For those unfamiliar with the hugely popular British TV series, Variety describes Doctor Who as being about “the adventures across space and time of a super-intelligent alien in human form, who battles a variety of cosmic bad guys aided by plucky human companions,” noting that “the series ran from 1963 to 1989, and then was successfully rebooted in 2005 by writer Russell T. Davies and subsequently by Steven Moffat (The Adventures of Tintin)." The series has also consistently and - often overtly - tapped into UFOlogical literature and debate.
Yates is developing the Doctor Who movie with Jane Tranter - head of BBC Worldwide Prods. - but fans of ‘The Doctor’ will have to be patient as the movie is currently without a writer and so is unlikely to grace cinema screens any time soon. “We're going to spend two to three years to get it right," Yates told Variety, "It needs quite a radical transformation to take it into the bigger arena."
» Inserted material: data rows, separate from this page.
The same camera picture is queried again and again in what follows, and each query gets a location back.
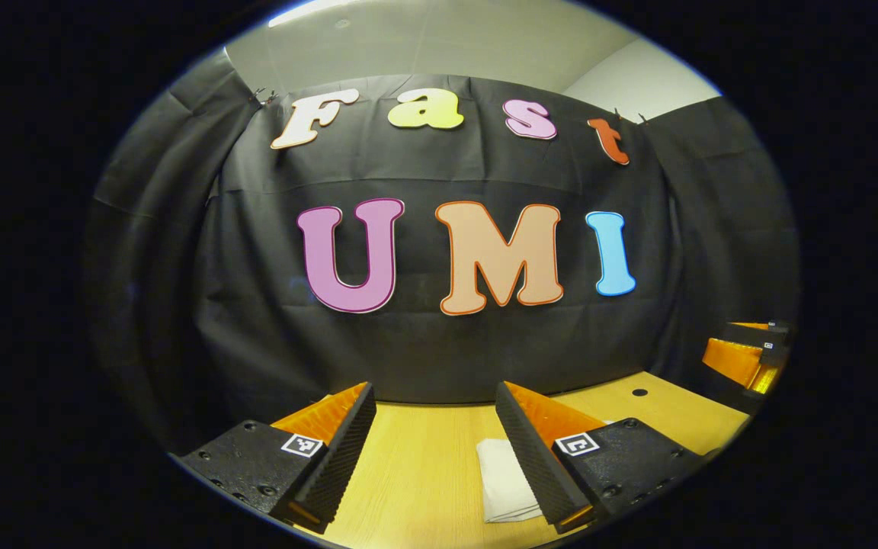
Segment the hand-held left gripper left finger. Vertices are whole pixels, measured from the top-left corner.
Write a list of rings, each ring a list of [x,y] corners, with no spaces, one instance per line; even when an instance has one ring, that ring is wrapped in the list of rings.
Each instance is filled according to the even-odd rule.
[[[335,520],[377,412],[360,382],[320,397],[251,390],[233,424],[182,446],[173,458],[202,482],[289,525],[323,534]]]

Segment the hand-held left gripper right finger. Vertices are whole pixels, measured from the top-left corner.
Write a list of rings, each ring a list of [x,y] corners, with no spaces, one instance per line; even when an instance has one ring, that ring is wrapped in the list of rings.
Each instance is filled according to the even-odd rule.
[[[606,424],[506,381],[498,384],[495,410],[543,517],[558,534],[612,522],[707,462],[640,419]]]
Doctor Who fans may also be peeved at the fact that the movie will have little in common with its small screen counterpart. According to Variety, “Yates made clear that his movie adaptation would not follow on from the current TV series, but would take a completely fresh approach to the material.” Yates said that he would be moving away from Doctor Who as imagined by Russell T. Davies and Steven Moffat: “We have to put that aside and start from scratch."
It should be noted that two Doctor Who films were produced in the 1960s, both of which starred Peter Cushing: Doctor Who and the Daleks (1965) and Doctor Who: Daleks' Invasion Earth 2150 A.D. (1966). However, as Variety points out, this new project is “the most high-powered effort to date to launch Doctor Who onto the big screen.”